■ Work item ■
Pick out all lines with the word "cube" from the records that follow.

___ Supplied records

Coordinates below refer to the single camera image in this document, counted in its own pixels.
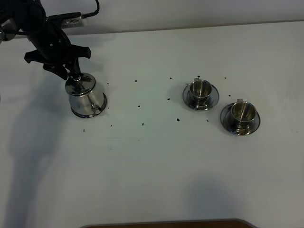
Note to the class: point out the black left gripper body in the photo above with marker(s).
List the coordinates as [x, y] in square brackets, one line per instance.
[53, 47]

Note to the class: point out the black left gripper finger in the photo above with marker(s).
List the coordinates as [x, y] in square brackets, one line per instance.
[73, 67]
[58, 70]

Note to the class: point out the stainless steel teapot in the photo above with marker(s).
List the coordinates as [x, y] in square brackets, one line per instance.
[78, 91]

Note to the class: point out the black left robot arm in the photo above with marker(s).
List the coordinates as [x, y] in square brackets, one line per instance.
[21, 17]

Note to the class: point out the round steel teapot saucer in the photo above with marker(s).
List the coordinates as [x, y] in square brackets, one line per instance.
[94, 108]

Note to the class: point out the left stainless steel teacup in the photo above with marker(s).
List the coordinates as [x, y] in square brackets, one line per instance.
[200, 92]

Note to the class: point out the stainless steel teacup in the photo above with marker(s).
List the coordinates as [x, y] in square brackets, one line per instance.
[242, 113]
[200, 92]

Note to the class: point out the right stainless steel teacup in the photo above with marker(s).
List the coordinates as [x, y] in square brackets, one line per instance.
[242, 113]

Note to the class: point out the left steel cup saucer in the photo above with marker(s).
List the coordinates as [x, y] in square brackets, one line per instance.
[202, 106]

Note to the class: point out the steel cup saucer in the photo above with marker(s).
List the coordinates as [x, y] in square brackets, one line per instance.
[202, 106]
[225, 119]

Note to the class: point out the right steel cup saucer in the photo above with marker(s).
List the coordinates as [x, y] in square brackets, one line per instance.
[225, 119]

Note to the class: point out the brown wooden board edge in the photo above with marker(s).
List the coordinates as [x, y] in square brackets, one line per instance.
[213, 223]

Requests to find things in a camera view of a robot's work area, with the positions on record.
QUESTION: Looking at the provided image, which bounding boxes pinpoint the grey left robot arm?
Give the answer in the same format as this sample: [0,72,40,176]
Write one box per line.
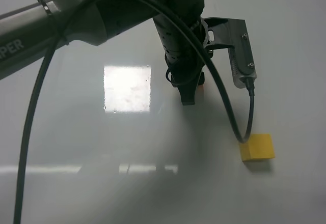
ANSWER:
[1,0,204,105]

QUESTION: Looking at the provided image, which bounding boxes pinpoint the yellow wooden cube block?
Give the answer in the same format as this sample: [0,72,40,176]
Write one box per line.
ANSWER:
[239,134,275,161]

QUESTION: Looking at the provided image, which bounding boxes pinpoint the black camera cable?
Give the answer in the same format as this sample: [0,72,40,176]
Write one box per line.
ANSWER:
[12,0,256,224]

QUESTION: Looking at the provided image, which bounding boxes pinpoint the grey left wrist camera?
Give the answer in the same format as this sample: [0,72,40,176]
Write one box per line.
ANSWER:
[201,17,257,89]

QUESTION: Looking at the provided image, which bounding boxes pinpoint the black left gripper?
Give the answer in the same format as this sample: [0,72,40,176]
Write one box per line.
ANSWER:
[153,0,205,106]

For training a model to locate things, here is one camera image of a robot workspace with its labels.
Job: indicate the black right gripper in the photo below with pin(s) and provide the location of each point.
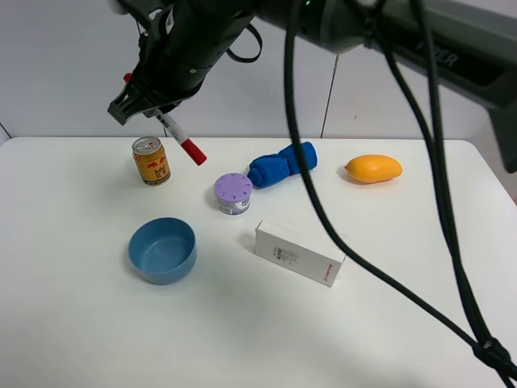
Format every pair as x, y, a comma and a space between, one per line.
184, 40

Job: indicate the red white marker pen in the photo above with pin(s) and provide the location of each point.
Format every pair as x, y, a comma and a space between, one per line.
171, 127

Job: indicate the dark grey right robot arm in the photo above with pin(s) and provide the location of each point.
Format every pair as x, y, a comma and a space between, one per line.
475, 49

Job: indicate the yellow drink can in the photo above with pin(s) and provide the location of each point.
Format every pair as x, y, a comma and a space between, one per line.
150, 157

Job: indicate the purple lid air freshener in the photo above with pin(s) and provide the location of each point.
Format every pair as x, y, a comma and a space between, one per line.
233, 191

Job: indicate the rolled blue towel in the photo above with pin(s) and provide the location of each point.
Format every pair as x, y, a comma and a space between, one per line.
268, 170

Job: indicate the blue plastic bowl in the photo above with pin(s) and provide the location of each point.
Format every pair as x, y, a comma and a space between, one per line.
163, 251

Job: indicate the white red carton box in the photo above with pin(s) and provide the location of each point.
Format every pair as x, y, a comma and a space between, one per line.
298, 252

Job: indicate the yellow mango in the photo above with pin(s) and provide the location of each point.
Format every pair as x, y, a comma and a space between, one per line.
373, 168

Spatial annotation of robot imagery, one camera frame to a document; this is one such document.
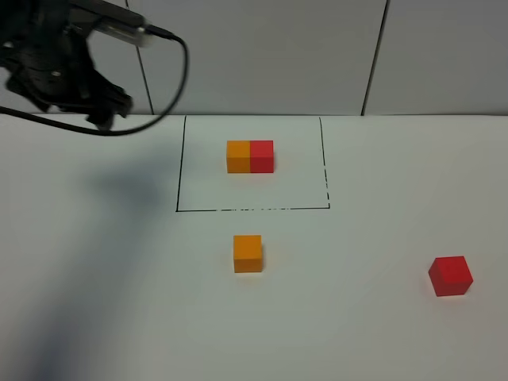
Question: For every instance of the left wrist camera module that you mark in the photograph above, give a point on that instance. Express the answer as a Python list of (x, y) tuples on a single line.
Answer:
[(87, 16)]

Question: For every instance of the template orange cube block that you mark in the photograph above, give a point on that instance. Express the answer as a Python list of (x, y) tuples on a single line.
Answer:
[(238, 156)]

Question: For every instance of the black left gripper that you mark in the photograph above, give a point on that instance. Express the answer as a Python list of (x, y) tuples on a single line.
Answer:
[(50, 63)]

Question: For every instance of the template red cube block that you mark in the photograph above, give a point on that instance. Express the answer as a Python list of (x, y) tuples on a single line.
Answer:
[(262, 158)]

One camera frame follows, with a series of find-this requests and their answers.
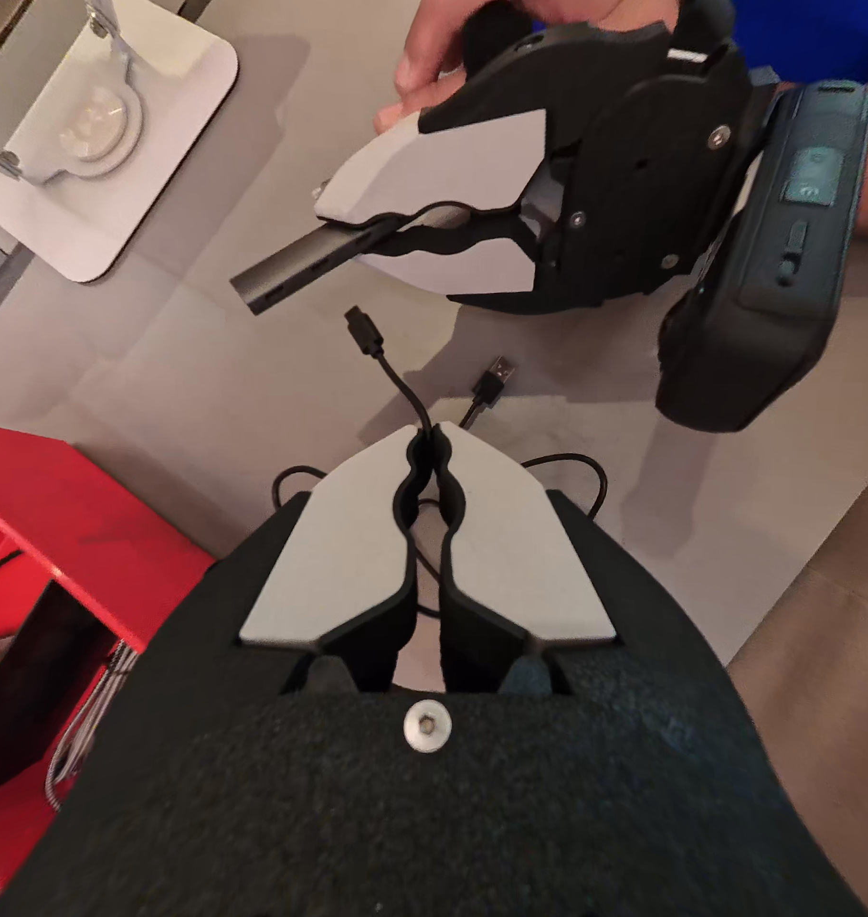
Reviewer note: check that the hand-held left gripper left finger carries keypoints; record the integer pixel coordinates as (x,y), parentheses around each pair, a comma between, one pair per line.
(334,566)

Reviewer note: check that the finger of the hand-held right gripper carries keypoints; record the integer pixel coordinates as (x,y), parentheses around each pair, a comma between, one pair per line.
(441,165)
(477,269)

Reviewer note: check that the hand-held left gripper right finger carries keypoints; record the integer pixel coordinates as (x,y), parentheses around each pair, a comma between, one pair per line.
(527,566)

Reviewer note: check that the grey usb hub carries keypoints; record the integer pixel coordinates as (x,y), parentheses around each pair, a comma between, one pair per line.
(283,276)

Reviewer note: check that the red plastic bin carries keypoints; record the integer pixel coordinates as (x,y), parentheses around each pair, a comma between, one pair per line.
(83,516)

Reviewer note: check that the person's right hand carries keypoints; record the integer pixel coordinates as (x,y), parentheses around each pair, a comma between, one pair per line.
(434,50)

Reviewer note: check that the black bin divider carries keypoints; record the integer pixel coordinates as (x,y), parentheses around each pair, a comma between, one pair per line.
(40,680)

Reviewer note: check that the beige trousers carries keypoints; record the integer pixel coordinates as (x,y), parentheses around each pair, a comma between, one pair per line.
(821,716)

______

■ Output of the exercise ■
QUESTION: Looking at the provided image, which bounding boxes pinpoint the yellow wooden cube block?
Question: For every instance of the template orange cube block that you mark in the photograph above, give a point on that instance. Express the answer as a Python list of (x, y) tuples on a single line.
Question: For every instance of the template red cube block that you mark in the photograph above, give a point on that instance. Express the answer as a Python list of (x, y) tuples on a single line.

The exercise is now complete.